Restate the listing below word for word, omitting any images.

- [Data below]
== Segment start ==

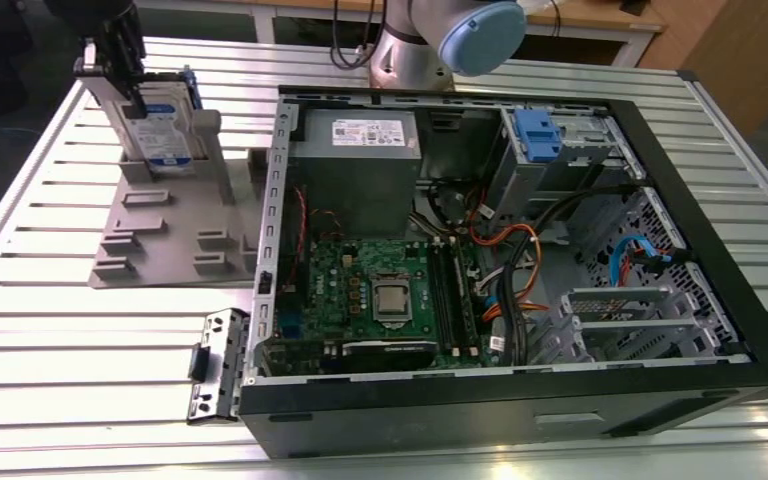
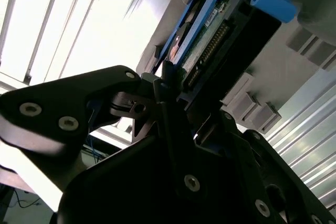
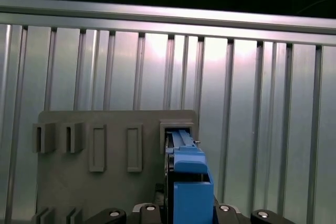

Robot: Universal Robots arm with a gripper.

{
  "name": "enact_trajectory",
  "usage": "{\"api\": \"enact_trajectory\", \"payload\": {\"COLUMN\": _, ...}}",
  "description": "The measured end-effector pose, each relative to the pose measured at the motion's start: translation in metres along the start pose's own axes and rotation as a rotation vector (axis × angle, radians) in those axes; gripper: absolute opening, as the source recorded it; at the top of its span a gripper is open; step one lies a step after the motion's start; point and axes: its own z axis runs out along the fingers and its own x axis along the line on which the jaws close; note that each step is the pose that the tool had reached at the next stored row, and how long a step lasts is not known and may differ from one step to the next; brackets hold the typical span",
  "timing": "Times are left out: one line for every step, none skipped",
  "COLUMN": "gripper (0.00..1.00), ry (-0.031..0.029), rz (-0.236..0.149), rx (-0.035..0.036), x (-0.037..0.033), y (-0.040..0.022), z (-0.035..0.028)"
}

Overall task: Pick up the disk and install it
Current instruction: 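Pick up the disk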

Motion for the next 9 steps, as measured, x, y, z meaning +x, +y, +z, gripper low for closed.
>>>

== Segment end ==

- [Expected answer]
Robot: Universal Robots arm with a gripper.

{
  "name": "enact_trajectory",
  "usage": "{\"api\": \"enact_trajectory\", \"payload\": {\"COLUMN\": _, ...}}",
  "description": "The measured end-effector pose, each relative to the pose measured at the motion's start: translation in metres along the start pose's own axes and rotation as a rotation vector (axis × angle, radians) in those axes; gripper: absolute opening, as the source recorded it; at the top of its span a gripper is open; step one lies a step after the motion's start; point and axes: its own z axis runs out along the fingers and its own x axis along the line on which the jaws close; note that each step is the pose that the tool had reached at the next stored row, and how long a step lasts is not known and may differ from one step to the next; brackets hold the typical span",
  "timing": "Times are left out: one line for every step, none skipped",
  "COLUMN": "gripper (0.00..1.00), ry (-0.031..0.029), rz (-0.236..0.149), rx (-0.035..0.036), x (-0.037..0.033), y (-0.040..0.022), z (-0.035..0.028)"
}

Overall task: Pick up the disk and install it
Current instruction: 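Pick up the disk
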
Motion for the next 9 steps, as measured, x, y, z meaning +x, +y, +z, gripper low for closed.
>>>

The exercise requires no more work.